WHAT YOU HAVE TO DO: Using the entries below, show all lines with the string "things".

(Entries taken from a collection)
BEGIN

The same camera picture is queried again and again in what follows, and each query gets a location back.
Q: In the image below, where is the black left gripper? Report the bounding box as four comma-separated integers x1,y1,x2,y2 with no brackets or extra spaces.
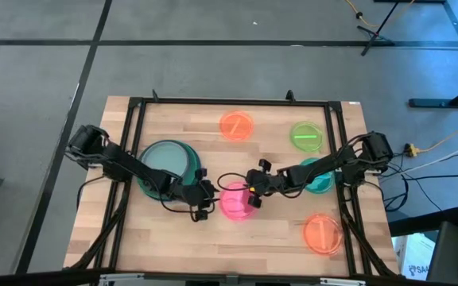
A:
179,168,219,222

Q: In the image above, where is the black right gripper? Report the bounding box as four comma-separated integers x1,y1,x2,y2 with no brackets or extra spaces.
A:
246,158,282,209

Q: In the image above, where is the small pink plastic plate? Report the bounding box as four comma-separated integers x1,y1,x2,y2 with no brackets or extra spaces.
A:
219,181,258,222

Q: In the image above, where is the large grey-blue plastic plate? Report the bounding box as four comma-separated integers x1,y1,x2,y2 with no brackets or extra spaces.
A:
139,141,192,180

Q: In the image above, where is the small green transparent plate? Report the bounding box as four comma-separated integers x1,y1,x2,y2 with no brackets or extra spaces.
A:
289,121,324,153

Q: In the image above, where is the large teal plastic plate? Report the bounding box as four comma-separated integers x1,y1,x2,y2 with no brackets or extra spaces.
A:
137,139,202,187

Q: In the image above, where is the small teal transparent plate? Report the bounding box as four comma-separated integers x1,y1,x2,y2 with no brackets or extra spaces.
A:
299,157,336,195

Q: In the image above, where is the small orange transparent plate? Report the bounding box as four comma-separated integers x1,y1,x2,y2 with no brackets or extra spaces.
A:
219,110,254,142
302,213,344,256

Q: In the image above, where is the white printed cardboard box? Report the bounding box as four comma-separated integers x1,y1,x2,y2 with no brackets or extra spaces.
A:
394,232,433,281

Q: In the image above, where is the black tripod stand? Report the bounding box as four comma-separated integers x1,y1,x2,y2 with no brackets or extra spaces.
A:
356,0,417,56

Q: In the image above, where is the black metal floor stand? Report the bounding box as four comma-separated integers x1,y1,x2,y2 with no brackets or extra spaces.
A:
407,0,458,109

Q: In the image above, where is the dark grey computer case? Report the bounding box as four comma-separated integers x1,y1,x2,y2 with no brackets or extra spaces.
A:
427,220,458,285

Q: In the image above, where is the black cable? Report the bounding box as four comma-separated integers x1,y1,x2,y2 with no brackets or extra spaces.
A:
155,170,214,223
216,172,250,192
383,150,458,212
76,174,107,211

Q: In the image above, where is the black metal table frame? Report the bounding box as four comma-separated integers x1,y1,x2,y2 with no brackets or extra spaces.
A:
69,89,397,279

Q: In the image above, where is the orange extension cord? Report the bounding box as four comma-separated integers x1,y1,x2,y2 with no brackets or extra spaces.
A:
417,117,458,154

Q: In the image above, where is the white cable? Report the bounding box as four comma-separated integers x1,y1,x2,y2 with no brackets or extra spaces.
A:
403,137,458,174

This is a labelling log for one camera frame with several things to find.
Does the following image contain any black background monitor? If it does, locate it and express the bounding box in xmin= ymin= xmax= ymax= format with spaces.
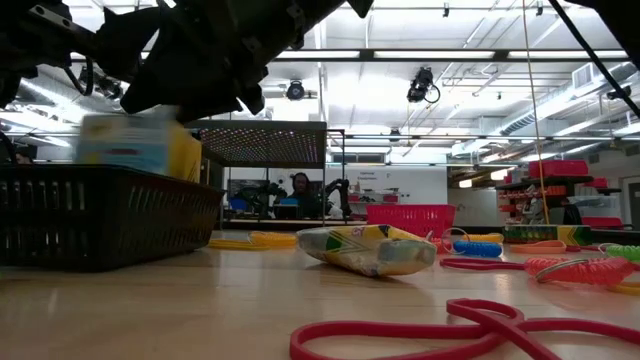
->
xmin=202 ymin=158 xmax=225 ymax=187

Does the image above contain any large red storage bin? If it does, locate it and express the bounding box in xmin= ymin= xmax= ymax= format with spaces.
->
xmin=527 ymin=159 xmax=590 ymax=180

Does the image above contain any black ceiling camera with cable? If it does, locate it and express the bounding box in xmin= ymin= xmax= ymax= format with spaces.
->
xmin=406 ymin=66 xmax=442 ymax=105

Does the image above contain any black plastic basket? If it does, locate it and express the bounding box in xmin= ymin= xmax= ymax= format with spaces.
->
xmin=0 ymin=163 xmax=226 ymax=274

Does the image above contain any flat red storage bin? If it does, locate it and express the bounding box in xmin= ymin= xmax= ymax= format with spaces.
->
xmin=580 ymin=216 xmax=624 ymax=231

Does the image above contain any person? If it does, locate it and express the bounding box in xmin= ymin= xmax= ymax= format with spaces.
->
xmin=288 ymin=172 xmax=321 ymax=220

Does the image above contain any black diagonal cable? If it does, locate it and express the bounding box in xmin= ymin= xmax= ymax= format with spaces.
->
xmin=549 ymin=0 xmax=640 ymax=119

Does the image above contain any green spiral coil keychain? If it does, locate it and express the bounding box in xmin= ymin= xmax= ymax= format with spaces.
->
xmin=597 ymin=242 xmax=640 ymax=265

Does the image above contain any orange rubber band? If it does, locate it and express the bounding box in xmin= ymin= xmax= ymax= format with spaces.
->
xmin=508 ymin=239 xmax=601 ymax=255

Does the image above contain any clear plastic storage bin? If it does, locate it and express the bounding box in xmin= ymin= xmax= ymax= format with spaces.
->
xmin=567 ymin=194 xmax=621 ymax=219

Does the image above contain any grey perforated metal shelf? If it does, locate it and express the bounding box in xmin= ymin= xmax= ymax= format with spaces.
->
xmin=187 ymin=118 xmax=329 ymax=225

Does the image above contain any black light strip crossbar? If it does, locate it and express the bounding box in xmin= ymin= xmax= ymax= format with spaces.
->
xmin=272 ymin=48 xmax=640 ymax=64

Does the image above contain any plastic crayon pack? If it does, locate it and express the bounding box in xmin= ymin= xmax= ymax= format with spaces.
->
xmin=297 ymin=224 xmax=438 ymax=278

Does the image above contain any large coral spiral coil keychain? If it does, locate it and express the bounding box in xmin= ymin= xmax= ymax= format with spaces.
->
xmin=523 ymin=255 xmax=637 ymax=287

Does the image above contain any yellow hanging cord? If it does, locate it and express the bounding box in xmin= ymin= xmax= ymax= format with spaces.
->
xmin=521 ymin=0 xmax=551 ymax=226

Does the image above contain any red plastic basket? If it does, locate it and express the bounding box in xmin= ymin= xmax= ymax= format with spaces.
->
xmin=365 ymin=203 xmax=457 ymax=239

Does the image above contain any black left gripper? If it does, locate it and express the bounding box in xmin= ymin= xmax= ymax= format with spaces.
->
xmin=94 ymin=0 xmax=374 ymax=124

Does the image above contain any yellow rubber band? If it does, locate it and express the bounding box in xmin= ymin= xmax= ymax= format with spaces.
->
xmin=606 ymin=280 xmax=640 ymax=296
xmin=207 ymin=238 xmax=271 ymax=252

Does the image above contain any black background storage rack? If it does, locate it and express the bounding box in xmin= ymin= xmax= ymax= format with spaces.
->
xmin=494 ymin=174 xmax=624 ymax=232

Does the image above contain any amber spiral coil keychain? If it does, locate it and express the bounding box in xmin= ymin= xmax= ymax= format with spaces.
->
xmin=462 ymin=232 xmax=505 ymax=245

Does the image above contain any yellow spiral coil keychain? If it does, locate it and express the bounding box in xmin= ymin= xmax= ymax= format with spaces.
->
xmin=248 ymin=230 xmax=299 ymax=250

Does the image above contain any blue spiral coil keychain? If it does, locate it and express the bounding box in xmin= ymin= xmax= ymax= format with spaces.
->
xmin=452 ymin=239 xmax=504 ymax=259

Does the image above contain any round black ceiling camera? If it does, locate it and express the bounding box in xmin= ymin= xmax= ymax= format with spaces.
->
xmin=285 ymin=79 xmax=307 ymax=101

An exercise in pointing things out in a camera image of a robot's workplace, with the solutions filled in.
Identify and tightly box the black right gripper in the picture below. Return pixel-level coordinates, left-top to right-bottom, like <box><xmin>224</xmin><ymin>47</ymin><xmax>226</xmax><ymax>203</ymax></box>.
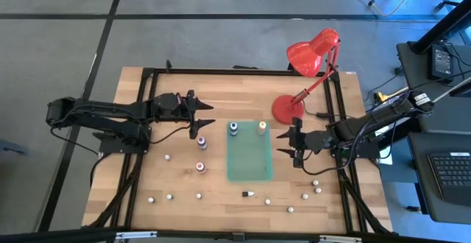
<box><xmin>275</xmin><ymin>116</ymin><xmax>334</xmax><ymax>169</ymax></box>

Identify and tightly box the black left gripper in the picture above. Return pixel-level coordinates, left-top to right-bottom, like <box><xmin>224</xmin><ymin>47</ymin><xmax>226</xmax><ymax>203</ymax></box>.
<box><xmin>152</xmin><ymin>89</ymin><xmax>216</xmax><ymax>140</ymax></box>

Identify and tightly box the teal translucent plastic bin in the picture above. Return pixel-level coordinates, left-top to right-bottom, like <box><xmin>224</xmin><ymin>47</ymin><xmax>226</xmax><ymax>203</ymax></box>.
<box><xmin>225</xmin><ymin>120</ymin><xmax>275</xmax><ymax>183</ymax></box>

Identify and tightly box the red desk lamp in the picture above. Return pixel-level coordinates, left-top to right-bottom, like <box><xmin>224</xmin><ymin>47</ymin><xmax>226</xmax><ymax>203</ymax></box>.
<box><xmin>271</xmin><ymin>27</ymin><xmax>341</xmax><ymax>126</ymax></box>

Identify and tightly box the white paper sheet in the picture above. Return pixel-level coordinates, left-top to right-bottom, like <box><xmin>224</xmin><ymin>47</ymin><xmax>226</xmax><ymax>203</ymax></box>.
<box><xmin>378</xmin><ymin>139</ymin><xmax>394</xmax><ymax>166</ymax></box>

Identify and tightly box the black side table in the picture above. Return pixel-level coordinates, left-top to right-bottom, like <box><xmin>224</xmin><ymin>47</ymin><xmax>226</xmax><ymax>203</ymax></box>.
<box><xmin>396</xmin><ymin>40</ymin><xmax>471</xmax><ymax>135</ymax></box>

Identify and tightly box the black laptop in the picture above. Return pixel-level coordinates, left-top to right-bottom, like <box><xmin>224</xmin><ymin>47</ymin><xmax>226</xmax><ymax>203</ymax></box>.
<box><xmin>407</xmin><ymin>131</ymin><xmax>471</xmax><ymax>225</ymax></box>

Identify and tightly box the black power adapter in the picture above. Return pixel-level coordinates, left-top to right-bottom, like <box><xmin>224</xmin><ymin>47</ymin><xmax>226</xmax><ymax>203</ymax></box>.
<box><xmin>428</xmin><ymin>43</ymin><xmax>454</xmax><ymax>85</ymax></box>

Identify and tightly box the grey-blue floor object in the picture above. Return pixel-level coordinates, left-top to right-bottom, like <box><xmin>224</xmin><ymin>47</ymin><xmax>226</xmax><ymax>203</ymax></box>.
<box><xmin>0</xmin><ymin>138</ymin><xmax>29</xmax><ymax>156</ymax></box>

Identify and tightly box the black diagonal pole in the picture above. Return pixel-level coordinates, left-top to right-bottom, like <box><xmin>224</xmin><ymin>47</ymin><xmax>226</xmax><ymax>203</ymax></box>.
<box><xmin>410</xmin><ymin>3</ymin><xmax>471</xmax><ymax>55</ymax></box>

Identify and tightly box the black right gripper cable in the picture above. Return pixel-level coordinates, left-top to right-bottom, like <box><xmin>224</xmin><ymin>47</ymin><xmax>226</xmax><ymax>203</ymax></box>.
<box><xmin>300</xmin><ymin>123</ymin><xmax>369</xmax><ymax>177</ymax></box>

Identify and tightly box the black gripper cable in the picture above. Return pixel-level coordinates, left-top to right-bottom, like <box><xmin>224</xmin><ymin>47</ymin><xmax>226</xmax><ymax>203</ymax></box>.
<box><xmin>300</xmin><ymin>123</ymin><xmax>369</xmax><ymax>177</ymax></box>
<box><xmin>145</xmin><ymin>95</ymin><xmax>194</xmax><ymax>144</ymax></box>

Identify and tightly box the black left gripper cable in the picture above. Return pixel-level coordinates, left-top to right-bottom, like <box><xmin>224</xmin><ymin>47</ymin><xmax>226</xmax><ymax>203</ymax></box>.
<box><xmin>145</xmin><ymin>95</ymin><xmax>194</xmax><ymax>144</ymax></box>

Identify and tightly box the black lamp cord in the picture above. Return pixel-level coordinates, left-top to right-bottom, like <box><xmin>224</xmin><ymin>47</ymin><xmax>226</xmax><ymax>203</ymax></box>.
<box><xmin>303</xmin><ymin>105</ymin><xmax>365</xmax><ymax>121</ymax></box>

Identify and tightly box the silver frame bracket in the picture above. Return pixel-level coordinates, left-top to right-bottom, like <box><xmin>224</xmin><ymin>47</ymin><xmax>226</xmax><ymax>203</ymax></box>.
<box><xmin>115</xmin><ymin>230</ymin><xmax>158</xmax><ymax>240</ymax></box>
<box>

END

RESULT OF THIS EXERCISE:
This is a labelling log for one camera frame with several things to find.
An exercise in pointing things out in a camera image of a robot's workplace, with the solutions filled in.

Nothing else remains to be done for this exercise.